1. A couple of years ago, at a library reading club in a town I won't name so as not to embarrass anyone, there was a man among about twenty women. Nothing new, because that's more or less the usual percentage at these stimulating gatherings between readers and authors, Catalonia inside. I immediately sensed that he—sixty facts, clean-shaven, baritone voice—was the partner of one of the women who had read and underlined her novel. They sat side by side and, from time to time, whispered things in each other's ears. Now one smiled, now the other touched his knee. Small gestures that denoted a playful complicity that wasn't exactly the fruit of a long-term marriage. From the glances between them, I guessed a recent, first-flight love. At the end of the event, at the time of the group photo, the man managed to slip away and not leave. He asked if they would post it on the library and city hall's social media accounts and discreetly left the frame and moved away from the woman with whom he seemed to share new dreams. Some of the reading club members, who seemed to be leading the way, dropped a few hints. But, out of prudence, Pepet and Pepeta preferred not to leave any evidence of what seemed, by all accounts, to be a still-emerging love.

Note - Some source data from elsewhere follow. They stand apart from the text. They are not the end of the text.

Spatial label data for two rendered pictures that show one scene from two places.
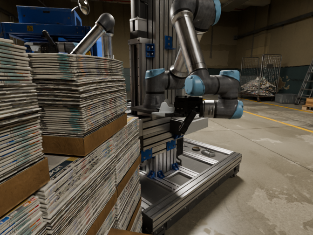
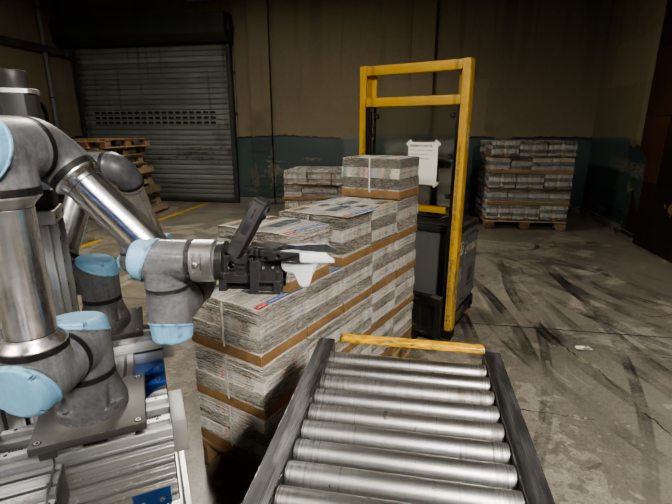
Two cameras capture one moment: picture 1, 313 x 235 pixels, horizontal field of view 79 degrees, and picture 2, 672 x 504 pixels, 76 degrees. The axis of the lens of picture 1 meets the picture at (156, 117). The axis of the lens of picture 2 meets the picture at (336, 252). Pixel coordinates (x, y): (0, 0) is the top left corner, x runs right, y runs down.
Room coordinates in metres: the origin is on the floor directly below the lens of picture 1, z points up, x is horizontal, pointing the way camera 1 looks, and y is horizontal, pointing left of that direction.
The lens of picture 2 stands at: (2.14, 1.20, 1.44)
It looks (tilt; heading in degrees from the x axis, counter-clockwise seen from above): 16 degrees down; 201
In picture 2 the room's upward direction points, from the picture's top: straight up
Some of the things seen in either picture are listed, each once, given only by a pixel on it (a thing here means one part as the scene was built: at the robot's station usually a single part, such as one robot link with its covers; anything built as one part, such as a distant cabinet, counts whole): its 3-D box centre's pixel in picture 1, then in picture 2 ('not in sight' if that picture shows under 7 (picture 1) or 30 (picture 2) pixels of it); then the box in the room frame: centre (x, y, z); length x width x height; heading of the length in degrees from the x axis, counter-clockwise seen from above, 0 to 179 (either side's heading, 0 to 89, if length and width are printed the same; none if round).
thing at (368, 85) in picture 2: not in sight; (366, 196); (-0.88, 0.28, 0.97); 0.09 x 0.09 x 1.75; 79
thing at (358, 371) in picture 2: not in sight; (404, 378); (1.08, 1.00, 0.77); 0.47 x 0.05 x 0.05; 101
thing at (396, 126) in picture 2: not in sight; (411, 155); (-0.84, 0.60, 1.28); 0.57 x 0.01 x 0.65; 79
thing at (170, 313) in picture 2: not in sight; (173, 308); (1.54, 0.65, 1.12); 0.11 x 0.08 x 0.11; 20
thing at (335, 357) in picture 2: not in sight; (405, 366); (1.02, 0.99, 0.77); 0.47 x 0.05 x 0.05; 101
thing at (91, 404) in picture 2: not in sight; (90, 387); (1.52, 0.36, 0.87); 0.15 x 0.15 x 0.10
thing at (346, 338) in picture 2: not in sight; (410, 343); (0.93, 0.98, 0.81); 0.43 x 0.03 x 0.02; 101
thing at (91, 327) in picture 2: not in sight; (80, 342); (1.53, 0.36, 0.98); 0.13 x 0.12 x 0.14; 20

2. Over the past few days, I've been thinking about that couple and realized that literature is less dangerous than music. Ever since the Kiss Cam at the Coldplay concert turned Andy Byron and Kristin Cabot into the poster children for global infidelity, I've been thinking that I never knew if my two readers were widowers, two singles eager to be single, or if they both had families of their own and, once a month, took advantage of the . In any case, if it was an extramarital affair, the story ended there and no one made a fuss. Certainly, Byron and Cabot's reaction when they were caught on the giant screen at the Massachusetts concert was hilarious. Because of the grimaces and the way he dives down to disappear. If I had been prepared, it wouldn't have gone so well. The scene has spread worldwide at lightning speed, reaching the top of the summer conference agenda, everyone is getting drunk, millions of funny memes have emerged, T-shirts have been sold, the two protagonists have a Wikipedia entry, and even the Lego joke is circulating as "My first affair." It's been two weeks, but the two lovers immediately realized how virality is a weapon of mass destruction. Regardless of how each of them was received at home, he had to resign as CEO of Astronomer, and she also stepped down, a few days later, as chief of staff of a company we knew nothing about and that everyone talks about as if it were Coca-Cola.

3. But aren't the devastating professional consequences of the image excessive? What scandal is there in loving two people who work together? Were they doing their jobs well? Why, in a land of double standards, must Byron and Cabot bend, yet Bill Clinton remained in office despite the affair with Monica Lewinsky? Why is Donald Trump, who has made waves, still president of the United States, yet these two sparrows had to resign, in shame, before being ousted? Who judges? Who quarrels? In the infidel, there is a public pyre. We see the invasive and influential capacity of social media, but perhaps we don't sufficiently recognize its moralizing vocation. The prevailing messages today are those of the purity of the Holy Inquisition. And laugh.